### Task to carry out
Below is a listing to transcribe in full and exactly; keep the pictures out.
Given data section start
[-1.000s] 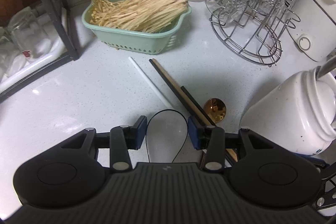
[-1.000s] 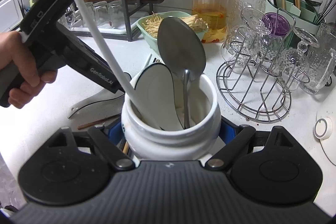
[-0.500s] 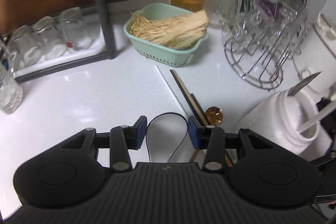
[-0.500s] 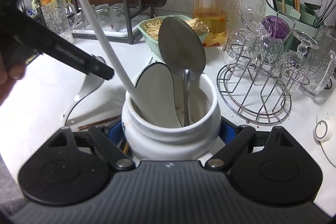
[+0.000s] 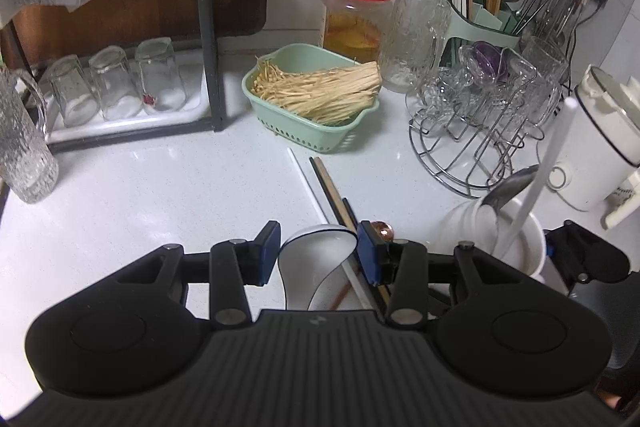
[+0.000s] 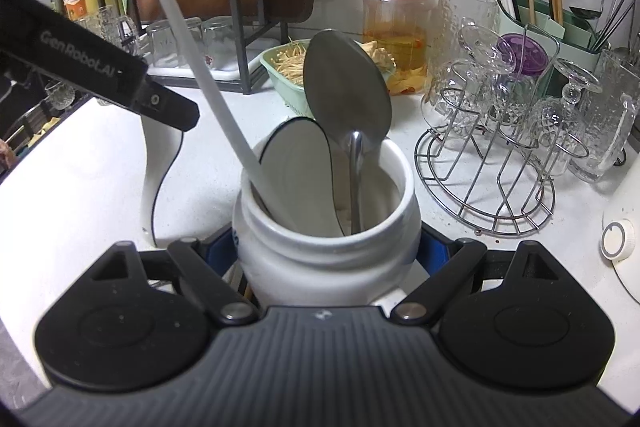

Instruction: Organize utensils

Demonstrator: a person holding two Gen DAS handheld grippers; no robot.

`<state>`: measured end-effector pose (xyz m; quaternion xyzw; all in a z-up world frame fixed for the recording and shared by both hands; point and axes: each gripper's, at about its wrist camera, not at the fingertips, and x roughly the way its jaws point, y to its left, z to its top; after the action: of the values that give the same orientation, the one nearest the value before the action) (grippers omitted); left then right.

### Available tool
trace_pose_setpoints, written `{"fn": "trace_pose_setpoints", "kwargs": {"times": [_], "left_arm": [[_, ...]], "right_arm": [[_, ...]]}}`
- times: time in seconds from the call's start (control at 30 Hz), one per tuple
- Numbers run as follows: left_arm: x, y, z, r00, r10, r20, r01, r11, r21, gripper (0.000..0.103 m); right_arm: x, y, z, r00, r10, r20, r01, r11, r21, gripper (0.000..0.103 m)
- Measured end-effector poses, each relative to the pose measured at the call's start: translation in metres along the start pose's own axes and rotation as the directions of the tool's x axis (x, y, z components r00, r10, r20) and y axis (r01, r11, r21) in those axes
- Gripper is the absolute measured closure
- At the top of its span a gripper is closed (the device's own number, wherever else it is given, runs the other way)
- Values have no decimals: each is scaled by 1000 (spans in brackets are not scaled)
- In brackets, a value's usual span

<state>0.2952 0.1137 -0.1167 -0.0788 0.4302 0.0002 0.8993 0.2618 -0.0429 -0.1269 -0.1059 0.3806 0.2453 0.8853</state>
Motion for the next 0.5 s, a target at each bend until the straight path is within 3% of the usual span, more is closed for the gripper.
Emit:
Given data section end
### Written answer
[-1.000s] 
[-1.000s] 
[-0.500s] 
[-0.500s] 
[+0.000s] 
[+0.000s] 

Instruction: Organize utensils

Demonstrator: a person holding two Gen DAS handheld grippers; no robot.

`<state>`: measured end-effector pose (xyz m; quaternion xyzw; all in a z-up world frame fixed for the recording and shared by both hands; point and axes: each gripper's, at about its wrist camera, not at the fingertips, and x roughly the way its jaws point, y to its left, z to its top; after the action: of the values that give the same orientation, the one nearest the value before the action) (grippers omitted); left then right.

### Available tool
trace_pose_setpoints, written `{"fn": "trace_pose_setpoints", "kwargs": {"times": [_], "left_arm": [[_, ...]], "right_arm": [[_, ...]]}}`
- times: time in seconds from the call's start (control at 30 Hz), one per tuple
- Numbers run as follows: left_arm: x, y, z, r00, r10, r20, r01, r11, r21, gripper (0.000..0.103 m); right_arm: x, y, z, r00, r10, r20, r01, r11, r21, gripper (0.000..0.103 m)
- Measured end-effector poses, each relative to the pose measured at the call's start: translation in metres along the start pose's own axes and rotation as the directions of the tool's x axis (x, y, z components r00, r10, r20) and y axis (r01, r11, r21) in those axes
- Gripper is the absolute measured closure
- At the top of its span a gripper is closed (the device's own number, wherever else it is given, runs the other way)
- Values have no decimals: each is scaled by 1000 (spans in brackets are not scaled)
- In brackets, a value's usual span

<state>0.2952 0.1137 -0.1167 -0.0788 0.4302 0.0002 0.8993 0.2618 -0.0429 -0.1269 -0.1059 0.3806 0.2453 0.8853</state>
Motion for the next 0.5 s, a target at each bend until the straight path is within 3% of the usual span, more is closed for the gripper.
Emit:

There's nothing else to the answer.